My pre-election column on Obama

Guessing the “true economic views” of Barack Obama has become a small industry in the United States and also around the world.  I’ve met people who are convinced that he is a radical left-winger and that his parents were 1960s communists.  I’ve met others who claim Obama absorbed lots of free market economics at the University of Chicago, during his time as a Law Professor there.  In this view he is a conservative stealth candidate who will surprise many of his left-wing supporters.

Obama’s voting record in the Senate is relatively but not radically left-wing.  But since he’s been planning on the Presidency for years, that recent experience does not settle the question.

My view of Obama’s economics is a simple and straightforward one and it is consistent with his public pronouncements.  I view him as an economic pragmatist who is willing to borrow good ideas from many sources.  He stands further to the left than do most Americans (myself included) but he has lined up the very best economic talent to advise him.

Since politicians are so often professional liars, why should we take Obama’s proclaimed pragmatism seriously?

If you read’s Obama first memoir, which he wrote before he was a public figure, issues of race and identity dominate.  He is acutely aware of being a mixed-race person in a community of largely white American leaders.  Most of all, I think Obama wants to do a good job as President and he wants to be seen as having done a good job.  That would pave the way for improved race relations and also, although Obama would not use these words, it would bring higher status for African-Americans.  When it comes to his subconscious emotions, I see Obama as more attached to the notion of excelling than to any particular view of economic policy.

Keep in mind that Obama was raised by a white mother (the black father was absent) and he “decided to be black,” and to marry a black woman and attend a black church, only later in his life.  Oddly, his hopes for improved race relations are the hopes that would be held by a utopian white liberal rather than the vision held by most African-Americans.  That is one reason why African-Americans were initially so slow to support him and why so many educated white elites feel so at home with him.

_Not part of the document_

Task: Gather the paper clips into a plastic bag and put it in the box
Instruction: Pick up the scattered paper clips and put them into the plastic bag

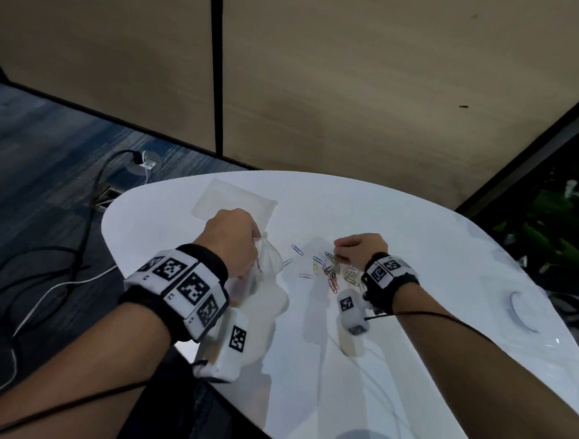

Obama is also famously detached and it seems he never loses his cool.  He does not drink up ideology like a drug but instead is focused on creating his own personal success.  That implies a very strong ego but also again a economic and also a foreign policy pragmatism, in the good sense.  If Obama is elected, I expect the major economic storyline to be Obama pushing policies in the national interest (as he perceives it) and Congress pushing back with earmarked expenditures and special privileges for interest groups.

There is plenty of talk about Obama being half-black but perhaps the more important fact is that Obama is from Hawaii.  Hawaiians barely think of themselves as North Americans and they do live many miles from the continent.  The Hawaiian background is part of where Obama’s cosmopolitanism – which is strong and sincere – comes from. 

My description may sound like a very favorable portrait of Obama on economics but he will likely encounter serious problems if he wins the election.  The important American Presidents are those like Reagan who “know a few big things” and push them unceasingly, without much regard for the pragmatic or even the reasonable.  Obama is not used to connecting with mainstream America.  Congress will test him and push him around.  There’s a very small chance that he makes big mistakes, but at this point the best prediction is that he will be ineffective in tackling many of America’s biggest problems.

End of column, a few notes: There was no room for citations (my apologies!), it was written for a non-American audience, and I will look for my McCain draft as well.